A second potential issue is that an ignorant or irrational miner could mine transactions in clusters i \geq 0 without mining T or T_r, such that T_r is no longer more profitable than T. Presumably, the risk of this happening would be low, but it is worth acknowledging. What perhaps matters most is that the replacement is sufficiently profitable in expectation, providing the same DOS protection for relaying nodes as existing RBF.
Third, given these considerations, defining P_{min} as min-relay-feerate * B_r may not be costly enough. We should also account for the cost of relaying the filling txids. This would make P_{min} equal to min-relay-feerate * (B_r + 32 \cdot N), where N is the number of filling txids.
Finally, we need to prevent the repeated use of the same set of filling txids to make an unprofitable replacement. Otherwise, users could replace T with a T_r that would otherwise not be profitable, by replacing T multiple times.
A potential solution is to use \Delta B = B_{orig} - B_r and \Delta F = F_{orig} - F_r, storing B_{orig} and F_{orig} after the first replacement requiring filling transactions.
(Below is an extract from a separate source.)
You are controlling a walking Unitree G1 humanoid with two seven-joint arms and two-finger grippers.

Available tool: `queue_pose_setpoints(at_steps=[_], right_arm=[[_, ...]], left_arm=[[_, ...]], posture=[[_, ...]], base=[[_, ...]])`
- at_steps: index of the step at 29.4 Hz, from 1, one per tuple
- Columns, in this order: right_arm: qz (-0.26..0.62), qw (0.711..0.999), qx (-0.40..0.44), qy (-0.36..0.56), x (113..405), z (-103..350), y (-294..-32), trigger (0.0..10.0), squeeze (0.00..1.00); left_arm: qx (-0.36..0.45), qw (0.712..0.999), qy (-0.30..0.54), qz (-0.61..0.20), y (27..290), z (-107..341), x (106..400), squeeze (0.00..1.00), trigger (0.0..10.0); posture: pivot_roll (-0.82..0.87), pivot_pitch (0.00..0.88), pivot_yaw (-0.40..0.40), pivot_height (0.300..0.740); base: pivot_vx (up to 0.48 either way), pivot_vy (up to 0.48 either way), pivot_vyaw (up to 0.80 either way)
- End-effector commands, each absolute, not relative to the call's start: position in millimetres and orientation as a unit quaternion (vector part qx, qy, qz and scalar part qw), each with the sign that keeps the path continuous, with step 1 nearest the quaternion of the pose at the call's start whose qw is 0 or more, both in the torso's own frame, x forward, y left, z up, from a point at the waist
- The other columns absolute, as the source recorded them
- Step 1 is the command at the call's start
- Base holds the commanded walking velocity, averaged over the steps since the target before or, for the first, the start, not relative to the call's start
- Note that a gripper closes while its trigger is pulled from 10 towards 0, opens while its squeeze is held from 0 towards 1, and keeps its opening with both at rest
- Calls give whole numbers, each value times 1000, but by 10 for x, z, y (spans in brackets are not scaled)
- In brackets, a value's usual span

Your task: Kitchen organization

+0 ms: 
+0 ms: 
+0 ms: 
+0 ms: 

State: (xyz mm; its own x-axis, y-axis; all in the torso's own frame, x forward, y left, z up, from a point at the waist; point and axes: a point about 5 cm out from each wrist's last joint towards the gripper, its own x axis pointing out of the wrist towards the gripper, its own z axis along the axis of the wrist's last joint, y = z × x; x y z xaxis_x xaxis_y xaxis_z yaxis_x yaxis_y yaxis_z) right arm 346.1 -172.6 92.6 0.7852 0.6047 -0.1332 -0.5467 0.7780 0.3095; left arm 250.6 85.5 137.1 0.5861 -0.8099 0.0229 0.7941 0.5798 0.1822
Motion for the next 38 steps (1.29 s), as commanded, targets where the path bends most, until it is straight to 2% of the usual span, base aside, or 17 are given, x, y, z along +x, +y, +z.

This has a minimal storage cost of two integers per replaced transaction, but the cost is effectively covered by the additional fee from relaying the txids.
Incentive Compatible?
This approach to a generalized RBF is an attempt on my part to better understand the constraints of the free relay problem and what a strictly incentive-compatible RBF would look like.
In summary, what I currently think is incentive compatible appears to differ slightly from the current approach of the cluster mempool:
Current approach: Incentive-compatible RBF maximizes the total fees over the mempool, at all mempool sizes.
Alternative approach: Incentive-compatible RBF maximizes the total fee of any block that contains transaction T.
These two approaches unify in the edge case where the block size is unbounded, making the second approach perhaps a generalization of the first.
Appreciate feedback on this concept, and looking forward to seeing cluster mempool in the next version of Core!